In sports, injuries can result from being too flexible, or more flexible than you are strong. In meditation, a crucial balance seems to be sensitivity and strength. Meditation does tend to make you more sensitive, and if you meditate just the right amount for your daily activity, living your life and pursuing your passions will make you stronger. But if you meditate too much, you may become too sensitive too fast. I am thinking of calling this The Dilation Syndrome, because it may be related to the chakras opening too rapidly. The analogy I am making is that opening the chakras is like learning to dilate your pupils – if they are too wide open, then they will not adapt to the light levels, and bright lights will hurt your eyes. You may then become afraid of the light or think "the light is hurting me."
I have just been noticing this syndrome in people who started meditating in their late teens or early twenties, when their personality is not fully formed and they are not fully engaged with the world yet. Here is how the syndrome seems to begin: the individual starts meditating during college years or just after, and has profound inner experiences of peace. They also absorb Eastern teachings encouraging passivity. They do not get the teaching that you need to balance meditation with expression. The more you meditate, the more you need to go out and live it up. They read spiritual material, cultivate a mood of equanimity and calmness, and become more sensitive than they are strong.
As a result of cultivating sensitivity, they start to hate everyone. Because they see themselves as spiritual, everyone else is unspiritual in some way and fallen, except for certain spiritual heroes, who would be the dead Asian males on their altars, and maybe one living Asian male. Then they cover this disgust with humanity with a veneer of compassion or tolerance, and there they go – a person with artificial layers, who even 20 years later is irritable. The irritability shows up in problems forming lasting human relationships and a complicated internal balancing act.
I have to reach here to develop a language to talk about the dynamics. The basic pattern is that the individual has learned to manipulate their internal rhythms through meditation. As part of a spiritual attitude, they suppress their natural dislike of other people. This lowers their guard, dissolves their boundaries. As a result of having too-permeable boundaries, they experience other people as a really "getting under their skin." As a result of this irritation, they find they don't want to be around people. But they get lonely, so they have to be around people. Then they resent the people they are around.
And the whole issue seems to be that the meditator is not living her or his own real life. When people are just in their authentic personality, the energy flow of their own natural movements creates an appropriate boundary, spontaneously. If you keep your chakras, your "energy pupils" too open, then you will always be squinting in the daylight and being hurt by brightness.
APPROACHES TO HEALING DILATION
The basic cure for this syndrome is to rediscover your instinctive joy of life and become more aggressive in pursuing your desires and dreams. This changes the quality of energy flow through and around the body, so you become more attuned to what you want, and therefore less attuned to how gross the world is. This usually takes several years to accomplish - about as much time as it took to get into the syndrome in the first place. Good effects can be felt almost instantly in some cases, if you stop repressing the self. People under the age of about 25 are sometimes able to turn on a dime, once they see the mistake they were making.
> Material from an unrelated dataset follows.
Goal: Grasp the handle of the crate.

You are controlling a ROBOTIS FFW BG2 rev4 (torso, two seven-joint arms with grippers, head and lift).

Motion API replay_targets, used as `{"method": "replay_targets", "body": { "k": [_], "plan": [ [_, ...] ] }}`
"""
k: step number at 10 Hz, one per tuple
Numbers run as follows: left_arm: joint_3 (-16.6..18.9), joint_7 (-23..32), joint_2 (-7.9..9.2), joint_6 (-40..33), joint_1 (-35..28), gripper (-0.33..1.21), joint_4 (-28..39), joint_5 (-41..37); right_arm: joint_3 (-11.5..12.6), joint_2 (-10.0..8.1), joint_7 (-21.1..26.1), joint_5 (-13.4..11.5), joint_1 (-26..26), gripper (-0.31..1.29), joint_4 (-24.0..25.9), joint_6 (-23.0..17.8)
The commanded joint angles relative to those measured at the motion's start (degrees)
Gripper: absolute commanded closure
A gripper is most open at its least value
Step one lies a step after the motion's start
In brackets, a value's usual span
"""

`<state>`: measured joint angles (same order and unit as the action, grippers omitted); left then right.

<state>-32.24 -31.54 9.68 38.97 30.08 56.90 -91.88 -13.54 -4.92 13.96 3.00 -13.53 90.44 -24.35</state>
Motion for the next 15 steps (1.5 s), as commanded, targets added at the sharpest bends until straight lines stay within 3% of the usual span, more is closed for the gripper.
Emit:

If you find yourself feeling overly sensitive, here are some areas to explore.
Aggression. Having a desired outcome and focusing on it narrows the field of attention, and as a side-effect of this narrowing, the chakras become less sensitive to outside impressions. You have to figure out what it is you want, underneath all that spiritual self-brainwashing. And then just go for it.
Diet. Eat meat, or fish or birds. Eat for strength, not "purity."
Sports. Almost all sports require a lot of aggression, competition, and dynamic focus.
Martial Arts. Some of the martial arts consciously activate chi, or the life force, and focus it for defense and attack. This is good energy-exercise and over time can result in the chakras regaining their natural balance between open and closed.
Tai Chi can be especially good for this, as is Qi Gong. How good the art is for you will probably depend on your relationship to the teacher you are working with as much or more than the art you are studying. You can learn a lot from DVDs, so check that out also.
Once you learn how to activate your energy shielding or close your chakras with Tai Chi, expect to have to spend a few minutes a day for many years doing so. It is much more challenging to close the chakras than to open them.
Minimize Meditation Time. Some people I encounter are meditating way too much for their stage of life, and therefore benefit from meditating less. I often meet people who have been meditating for 45 minutes to an hour at a time. There is a natural body rhythm of about 20 minutes, and that is a good minimal amount of meditation for the morning and evening. If that is still too much, meditate for 12 to 15 minutes.